Do speak to medical colleagues and others who are significant figures in your life about the stress you are feeling if you perceive that you are emotionally troubled by the suit. This is a time to benefit from sources of support within your family, church, and friends.2 A malpractice stress syndrome has been recognized. Defendant physicians may develop a negative self-image, feel misunderstood, or have decreased self-confidence. A lawsuit has great emotional impact, and the physician may experience anger, tension, depression, irritability, insomnia, decreased appetite, and difficulty in concentration. In some areas of the country, self-help groups have been organized for physicians involved in litigation. The sharing of experiences with others who have been involved in suits can be helpful.3

OMIC’s claims staff works closely with insureds during the course of a claim or lawsuit. Insureds are encouraged to contact their OMIC claims representative if they have any questions or need assistance. Additional support and guidance during this trying time can be found in the recently published Litigation Handbook for The Ophthalmologist. Jointly created by OMIC Claims Committee members and defense attorneys, this booklet gives a comprehensive overview of the litigation process. A complimentary booklet is sent to OMIC insureds who incur a lawsuit or who request a copy. Others may obtain the booklet by contacting the OMIC Risk Management Department at 800-562-4652. The cost is $10 for members of the American Academy of Ophthalmology and $15 for nonmembers.

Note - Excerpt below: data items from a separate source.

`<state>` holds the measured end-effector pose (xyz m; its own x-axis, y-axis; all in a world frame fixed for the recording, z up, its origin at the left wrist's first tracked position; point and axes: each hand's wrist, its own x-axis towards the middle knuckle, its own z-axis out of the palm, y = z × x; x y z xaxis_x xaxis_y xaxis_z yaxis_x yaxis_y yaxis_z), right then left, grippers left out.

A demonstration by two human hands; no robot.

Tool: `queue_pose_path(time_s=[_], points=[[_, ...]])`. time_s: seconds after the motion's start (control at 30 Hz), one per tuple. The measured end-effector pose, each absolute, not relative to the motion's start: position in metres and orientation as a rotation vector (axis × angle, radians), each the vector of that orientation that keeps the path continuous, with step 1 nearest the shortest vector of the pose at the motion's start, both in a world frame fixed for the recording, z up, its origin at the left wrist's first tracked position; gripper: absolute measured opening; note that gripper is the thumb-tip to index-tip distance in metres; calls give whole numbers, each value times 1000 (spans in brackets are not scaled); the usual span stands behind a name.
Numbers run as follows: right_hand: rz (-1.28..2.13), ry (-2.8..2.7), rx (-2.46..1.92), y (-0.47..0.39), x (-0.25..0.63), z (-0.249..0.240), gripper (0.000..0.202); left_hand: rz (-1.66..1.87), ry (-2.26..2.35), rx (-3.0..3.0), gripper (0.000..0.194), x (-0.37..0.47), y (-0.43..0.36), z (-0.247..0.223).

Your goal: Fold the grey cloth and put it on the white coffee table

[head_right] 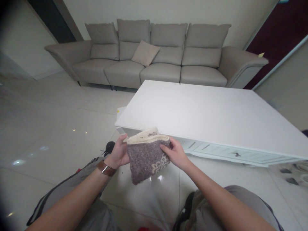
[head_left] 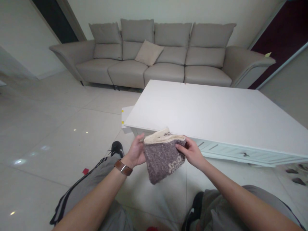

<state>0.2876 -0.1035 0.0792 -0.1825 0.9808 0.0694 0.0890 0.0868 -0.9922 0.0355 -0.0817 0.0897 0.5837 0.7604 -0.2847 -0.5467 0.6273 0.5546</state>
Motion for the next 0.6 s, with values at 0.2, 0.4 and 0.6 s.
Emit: queue_pose_path(time_s=[0.2,0.4,0.6], points=[[819,-1963,-1032,-115,293,90,11,631,573,582,55,44,-86,89],[708,-2296,-778,-120,286,89,28,680,875,735,44,62,-92,78],[757,-2308,-786,-122,286,81,32,797,1145,1209,30,62,-82,60]])
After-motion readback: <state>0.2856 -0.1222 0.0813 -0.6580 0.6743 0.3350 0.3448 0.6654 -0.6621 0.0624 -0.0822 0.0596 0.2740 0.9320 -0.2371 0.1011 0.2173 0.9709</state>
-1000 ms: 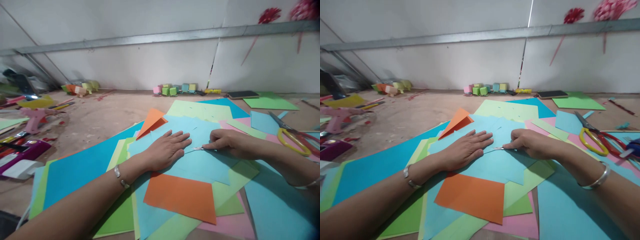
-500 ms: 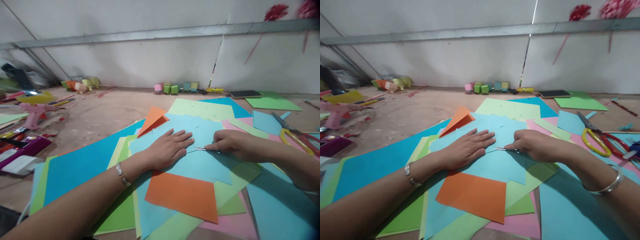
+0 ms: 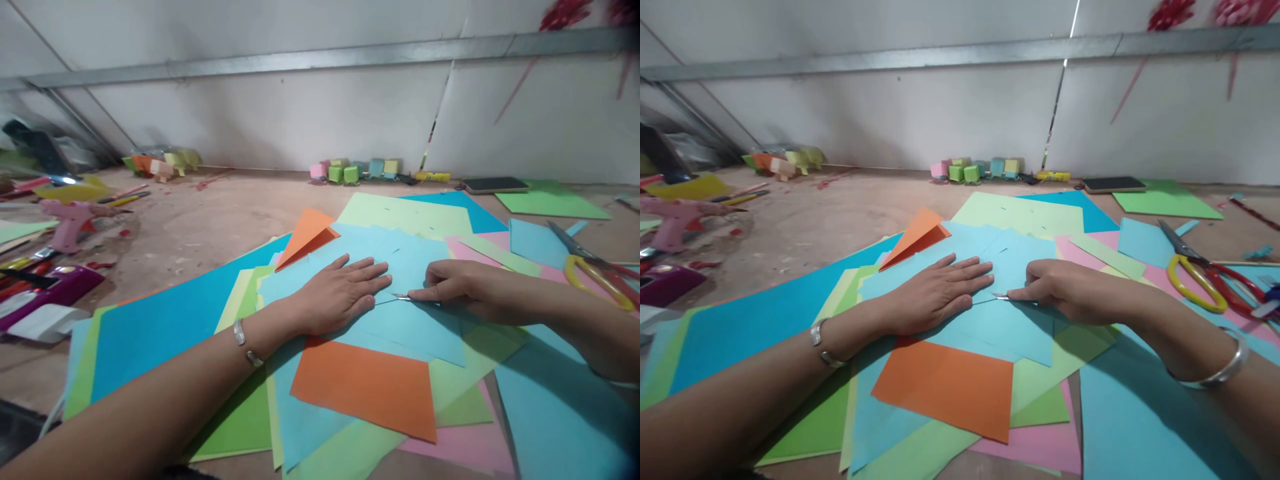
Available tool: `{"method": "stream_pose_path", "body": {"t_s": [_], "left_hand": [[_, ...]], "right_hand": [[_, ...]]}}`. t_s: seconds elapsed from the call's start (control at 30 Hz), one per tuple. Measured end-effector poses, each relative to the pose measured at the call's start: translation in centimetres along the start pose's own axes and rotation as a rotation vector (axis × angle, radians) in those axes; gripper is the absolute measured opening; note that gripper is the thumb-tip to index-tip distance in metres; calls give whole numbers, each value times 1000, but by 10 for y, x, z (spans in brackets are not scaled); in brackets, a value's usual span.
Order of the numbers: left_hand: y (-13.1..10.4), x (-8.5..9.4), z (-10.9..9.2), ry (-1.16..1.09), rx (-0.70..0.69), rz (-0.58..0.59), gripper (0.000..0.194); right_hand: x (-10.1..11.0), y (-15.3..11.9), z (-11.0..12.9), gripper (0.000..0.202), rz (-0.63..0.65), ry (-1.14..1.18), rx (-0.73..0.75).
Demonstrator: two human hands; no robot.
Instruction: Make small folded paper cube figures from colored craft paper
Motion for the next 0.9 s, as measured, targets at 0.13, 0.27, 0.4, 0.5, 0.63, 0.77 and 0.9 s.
{"method": "stream_pose_path", "body": {"t_s": [0.13, 0.27, 0.4, 0.5, 0.63, 0.77, 0.9], "left_hand": [[0, 2, -1, 22, 7, 27, 50], [1, 3, -1, 17, 10, 41, 50], [1, 2, 0, 6, -5, 27, 50], [1, 0, 0, 10, -7, 16, 50], [0, 0, 0, 1, -3, 6, 50], [0, 0, 1, -2, 4, -3, 50], [0, -1, 0, 8, 17, -7, 50]], "right_hand": [[1, -3, -1, 48, 24, 27, -32], [1, -3, 0, 52, 8, 9, -34], [-2, 2, 5, 55, -50, -25, -6], [-2, 5, 7, 54, -65, -34, 3], [0, 2, 9, 50, -43, -39, 18], [-3, -4, 14, 41, 35, 51, 30], [-3, -8, 16, 43, 18, 101, 42]]}}
Point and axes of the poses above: each hand's wrist, its own y-axis towards the middle knuckle, its own x-axis out of the back of the hand, z = x × y, the point moved 1 cm from there along y, towards the middle knuckle, and after that the axes turned 7 degrees about y, right-handed, at the moved point
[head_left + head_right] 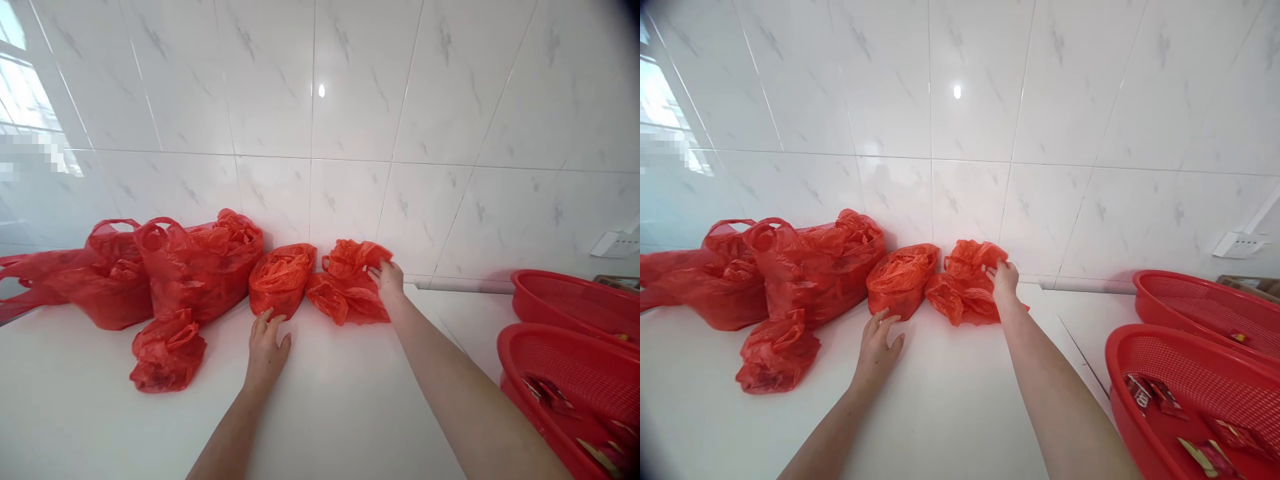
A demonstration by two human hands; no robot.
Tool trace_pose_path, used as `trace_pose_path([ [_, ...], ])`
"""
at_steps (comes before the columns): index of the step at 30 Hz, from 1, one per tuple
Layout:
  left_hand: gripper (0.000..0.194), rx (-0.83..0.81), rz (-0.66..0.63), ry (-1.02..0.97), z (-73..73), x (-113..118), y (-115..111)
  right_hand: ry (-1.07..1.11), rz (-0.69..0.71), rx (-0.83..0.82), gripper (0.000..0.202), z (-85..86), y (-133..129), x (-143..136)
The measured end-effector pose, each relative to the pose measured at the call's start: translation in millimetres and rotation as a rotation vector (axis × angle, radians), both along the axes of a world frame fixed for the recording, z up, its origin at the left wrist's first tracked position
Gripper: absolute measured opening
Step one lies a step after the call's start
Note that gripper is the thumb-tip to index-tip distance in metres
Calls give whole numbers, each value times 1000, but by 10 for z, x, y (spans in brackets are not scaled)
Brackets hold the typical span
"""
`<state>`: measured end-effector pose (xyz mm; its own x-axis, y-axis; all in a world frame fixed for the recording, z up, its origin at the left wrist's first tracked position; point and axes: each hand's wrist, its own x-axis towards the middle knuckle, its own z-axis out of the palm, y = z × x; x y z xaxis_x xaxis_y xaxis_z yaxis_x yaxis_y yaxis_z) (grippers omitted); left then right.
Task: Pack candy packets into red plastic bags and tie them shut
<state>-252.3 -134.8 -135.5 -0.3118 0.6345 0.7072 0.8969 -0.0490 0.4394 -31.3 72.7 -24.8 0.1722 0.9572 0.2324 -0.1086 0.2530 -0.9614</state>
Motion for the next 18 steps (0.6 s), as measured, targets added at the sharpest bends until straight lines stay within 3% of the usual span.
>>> trace_pose_path([
  [4, 34, 44, -43, 2, 36, 23, -12, 182, -39, 39, 23, 290, -171, 206],
  [7, 47, 72, -77, 15, 125, 148, -56, 245, 2, 100, 23, 390, -471, 338],
  [12, 71, 166, -186, 150, 313, 672, -22, 217, 207, 87, 21, 200, -1084, 336],
  [15, 53, 112, -232, 246, 390, 1007, 172, 116, 356, 22, 23, 21, -1396, 372],
  [18, 34, 5, -161, 240, 450, 1161, 420, 94, 300, 10, 28, -121, -1594, 602],
])
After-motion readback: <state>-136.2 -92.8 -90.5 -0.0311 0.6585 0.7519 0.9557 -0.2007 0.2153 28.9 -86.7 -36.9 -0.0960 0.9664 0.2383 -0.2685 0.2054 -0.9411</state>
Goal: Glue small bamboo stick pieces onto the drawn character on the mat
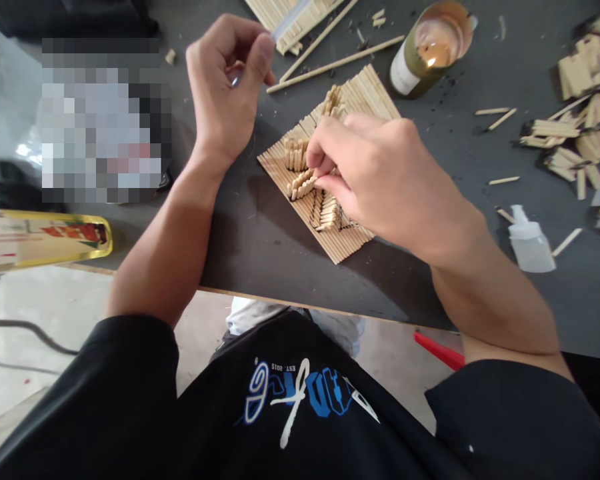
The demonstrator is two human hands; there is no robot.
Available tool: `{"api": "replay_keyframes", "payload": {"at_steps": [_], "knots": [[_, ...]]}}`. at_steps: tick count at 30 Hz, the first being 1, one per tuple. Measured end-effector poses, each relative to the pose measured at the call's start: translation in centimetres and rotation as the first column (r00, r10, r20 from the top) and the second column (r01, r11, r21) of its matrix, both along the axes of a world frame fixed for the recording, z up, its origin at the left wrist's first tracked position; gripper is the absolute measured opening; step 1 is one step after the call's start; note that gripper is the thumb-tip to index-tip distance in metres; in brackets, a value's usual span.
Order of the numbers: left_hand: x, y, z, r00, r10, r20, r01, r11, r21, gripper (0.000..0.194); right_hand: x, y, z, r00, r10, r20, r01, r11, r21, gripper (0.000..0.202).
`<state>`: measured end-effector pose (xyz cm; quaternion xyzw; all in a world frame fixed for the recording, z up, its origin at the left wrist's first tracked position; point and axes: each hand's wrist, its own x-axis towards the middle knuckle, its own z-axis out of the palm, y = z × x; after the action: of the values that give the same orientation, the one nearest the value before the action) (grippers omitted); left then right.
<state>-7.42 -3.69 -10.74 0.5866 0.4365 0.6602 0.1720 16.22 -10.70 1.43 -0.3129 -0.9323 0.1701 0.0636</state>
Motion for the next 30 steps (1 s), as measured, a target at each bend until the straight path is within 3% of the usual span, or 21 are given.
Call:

Bettman JW and Demorest BH. Practice Without Malpractice in Ophthalmology. Ophthalmic Mutual Insurance Co., San Francisco. 1995: 73-76.

Anderson RL. Discovery and Deposition, in Bettman & Tennenhouse (eds.), Medicolegal Aspects of Ophthalmology. Int. Ophthal. Clinics: Little, Brown & Co., Boston. Winter 1980: 68-69.

Richards B. Doctors Seek Crackdown on Colleagues Paid for Testimony in Malpractice Suits. Wall Street Journal. Nov. 2, 1988: B1.